Had a dream the other night that I was talking to a man with the same last name as mine. I was trying to find out if he lived in England (which is most likely where any relative on that side would be, but I'd have to go back many generations since my granddad's brother didn't have kids), but I must have woken up before I got an answer.
I uploaded a video Stan took of our amazing blooming orchid cactus to YouTube. I posted it over at Stan's blog. Now that I know how YouTube works, I'll have to start making movies of our animals to bore everyone with, like in the old days when people showed you slide shows after dinner of their trips out west.
Labels: Dreams, Plants, This Boring Life














5 Comments:
Boring is good. Thank you for posting the flower video.
Tried to post a comment on the cactuspage about how impressed I am over the size of the cactus, but it didn't work. But now you know, I'm impressed. Yep.
Those flowers are amazing, thank you Erik! Don't know why the posting to Stan's blog didn't work...bloger is so fickle.
I'm just very impressed when people manage to grow huge plants. I've tried to have cactuses many times, but they've died. While Johnny was in the hospital, all the orchids died. The only plant I seem able to keep alive (except from some hashplants I had once and which I cared for like they were babies) is the peace lily, cause it's easy to see when it needs water.

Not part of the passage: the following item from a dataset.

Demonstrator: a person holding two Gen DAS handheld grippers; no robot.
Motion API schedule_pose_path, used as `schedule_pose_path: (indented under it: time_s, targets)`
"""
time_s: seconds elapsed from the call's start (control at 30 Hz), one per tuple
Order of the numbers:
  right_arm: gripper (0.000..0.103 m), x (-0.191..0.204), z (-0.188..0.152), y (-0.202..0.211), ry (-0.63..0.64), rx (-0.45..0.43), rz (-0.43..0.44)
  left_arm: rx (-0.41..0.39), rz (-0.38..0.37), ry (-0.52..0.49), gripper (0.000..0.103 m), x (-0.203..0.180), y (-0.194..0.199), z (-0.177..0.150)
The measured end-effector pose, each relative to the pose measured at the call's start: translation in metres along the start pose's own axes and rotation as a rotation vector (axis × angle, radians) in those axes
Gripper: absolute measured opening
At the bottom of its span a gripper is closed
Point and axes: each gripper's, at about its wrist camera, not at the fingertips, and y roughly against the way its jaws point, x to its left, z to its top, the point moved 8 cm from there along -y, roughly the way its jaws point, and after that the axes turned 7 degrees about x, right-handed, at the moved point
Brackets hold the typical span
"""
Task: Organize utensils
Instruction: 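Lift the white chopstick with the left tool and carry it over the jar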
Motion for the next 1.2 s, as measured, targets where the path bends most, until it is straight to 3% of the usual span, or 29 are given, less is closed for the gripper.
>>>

I can't grow orchids either....they need too much warmth which we can't give them. I was able to at first, but they eventually died. I can't grow ferns well indoors. (Our outdoor ferns look GREAT) Peace lilies are hard to kill, but I managed to kill a few in my life.

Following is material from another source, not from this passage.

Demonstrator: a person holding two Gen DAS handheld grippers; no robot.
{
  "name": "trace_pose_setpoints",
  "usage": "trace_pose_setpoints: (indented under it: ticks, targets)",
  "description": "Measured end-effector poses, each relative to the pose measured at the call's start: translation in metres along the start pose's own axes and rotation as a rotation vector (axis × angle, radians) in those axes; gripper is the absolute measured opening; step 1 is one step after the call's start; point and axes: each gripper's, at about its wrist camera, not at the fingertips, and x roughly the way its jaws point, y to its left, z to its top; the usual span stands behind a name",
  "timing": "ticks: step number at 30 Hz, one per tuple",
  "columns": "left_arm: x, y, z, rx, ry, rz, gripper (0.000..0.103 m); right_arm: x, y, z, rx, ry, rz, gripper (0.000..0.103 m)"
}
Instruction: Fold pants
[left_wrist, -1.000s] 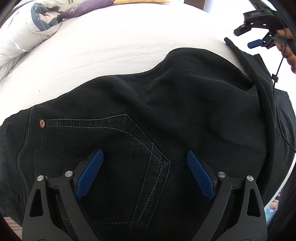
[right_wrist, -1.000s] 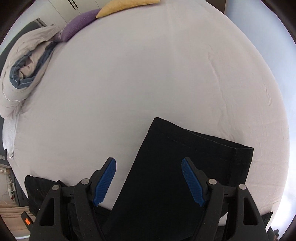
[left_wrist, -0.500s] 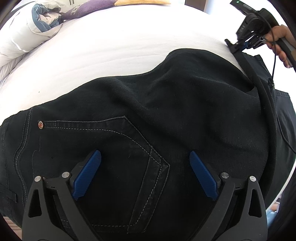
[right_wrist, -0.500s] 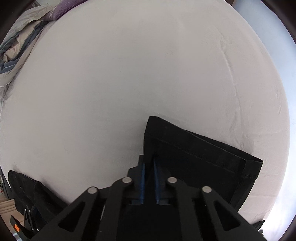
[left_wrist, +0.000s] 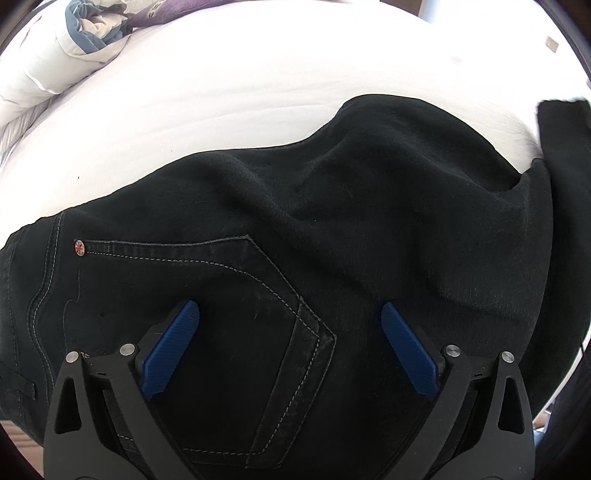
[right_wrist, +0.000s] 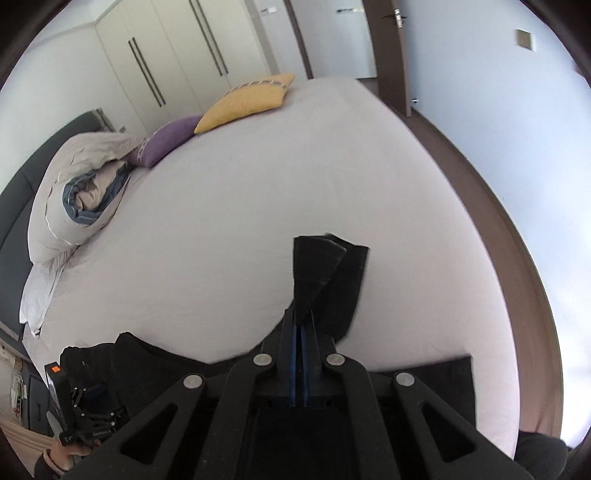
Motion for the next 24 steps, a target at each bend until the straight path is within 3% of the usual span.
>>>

I've been having good luck with big plant species that I killed when I was young. Our rubber plant is getting huge, and it started out about 6 inches tall. It's now over 3 feet tall and branching out. It's about 6 years old or so. I have one plant that I've had for about 34 years and it's still living (snake plant). The plant pictured in Stan's blog come from cuttings that he took from his grandmother's plant, so it goes back a long ways!